I was at Academy in Galveston and they have a new surf casting rod. It is made
by American Rodsmith and is a two pice, 12', 6-12 oz. lures. The modle number is ARS-12C surf casting. Does any one know how good this surf rod is?


----------



## justindfish (Aug 12, 2005)

It's good, almost identical to the Ocean Master 12' heavy. You may try and search on the fourm because when they first come out there was all kinds of post on here about it.


----------



## Mitchw123456 (Aug 14, 2005)

i know for sure that there was a long deal that jolly roger did on surfmasters comparing them to the ocean master. He normally doubles up his post and puts them on a few different boards so I would imagine it would be here


----------



## Mitchw123456 (Aug 14, 2005)

Here ya go http://www.surf-masters.com/msforum/topic.asp?TOPIC_ID=5419&SearchTerms=American,Rodsmith
http://www.surf-masters.com/msforum/topic.asp?TOPIC_ID=5476&SearchTerms=American,Rodsmith


----------



## Surffishwant2B (May 22, 2004)

Thanks for the info guys, anyone elce?


----------



## Freshwaterman (May 21, 2004)

I have 2- 10 footers with 500's on them and a 8 foot with a Shimano 400 cardiff I use on my Yak and they have been great rods. 
Jdub


----------



## Capt "T" (Jun 1, 2005)

Great rods, I have 6 of them.


----------



## shadslinger (Aug 21, 2005)

I have a 10' and a 12' they cast great and can handle allot of bait/weight well.
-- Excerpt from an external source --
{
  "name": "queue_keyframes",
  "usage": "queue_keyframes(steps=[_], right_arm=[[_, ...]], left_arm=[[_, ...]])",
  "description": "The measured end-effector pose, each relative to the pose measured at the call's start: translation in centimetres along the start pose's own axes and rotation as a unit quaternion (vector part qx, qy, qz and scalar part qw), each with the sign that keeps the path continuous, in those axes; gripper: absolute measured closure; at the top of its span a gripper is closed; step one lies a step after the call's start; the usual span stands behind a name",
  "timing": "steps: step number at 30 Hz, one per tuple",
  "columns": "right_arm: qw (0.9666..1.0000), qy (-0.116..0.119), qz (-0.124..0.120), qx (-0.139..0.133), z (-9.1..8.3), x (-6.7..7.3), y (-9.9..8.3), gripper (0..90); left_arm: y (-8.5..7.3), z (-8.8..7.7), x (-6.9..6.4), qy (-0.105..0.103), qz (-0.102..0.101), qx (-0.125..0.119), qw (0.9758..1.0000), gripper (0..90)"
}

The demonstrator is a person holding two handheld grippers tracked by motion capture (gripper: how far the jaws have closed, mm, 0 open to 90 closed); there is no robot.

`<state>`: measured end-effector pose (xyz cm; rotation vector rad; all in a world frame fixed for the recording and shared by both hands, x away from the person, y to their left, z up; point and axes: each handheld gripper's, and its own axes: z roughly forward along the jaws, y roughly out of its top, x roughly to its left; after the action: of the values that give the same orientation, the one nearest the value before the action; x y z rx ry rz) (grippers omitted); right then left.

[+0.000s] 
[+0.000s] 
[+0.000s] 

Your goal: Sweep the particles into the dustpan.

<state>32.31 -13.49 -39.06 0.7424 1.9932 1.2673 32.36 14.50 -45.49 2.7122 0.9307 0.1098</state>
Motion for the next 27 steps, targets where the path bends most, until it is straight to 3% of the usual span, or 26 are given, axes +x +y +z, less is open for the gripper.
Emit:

The price is too good to beat.


----------



## captMATT (Jun 3, 2005)

i currently am using an "AR" with a baitcasting reel..so far so good, i've found the the tsunami rod are very similiar, as along with the penn's. all have fuji seats and grips. the only negative thing i can think of from the "AR" rod that use is that it popped when i had a great strike on it. i was running about 20lbs of drag and it just kinda popped, didn't break. im thinking it might have been the real seating in all the way. both real and rod were virgin on that trip.


----------



## fridayfisher (Aug 6, 2004)

Where do yall get the magnets?


----------



## Surffishwant2B (May 22, 2004)

*Popped?*

What do you mean, popped? And the real seating in all the way?



captMATT said:


> i currently am using an "AR" with a baitcasting reel..so far so good, i've found the the tsunami rod are very similiar, as along with the penn's. all have fuji seats and grips. the only negative thing i can think of from the "AR" rod that use is that it popped when i had a great strike on it. i was running about 20lbs of drag and it just kinda popped, didn't break. im thinking it might have been the real seating in all the way. both real and rod were virgin on that trip.


----------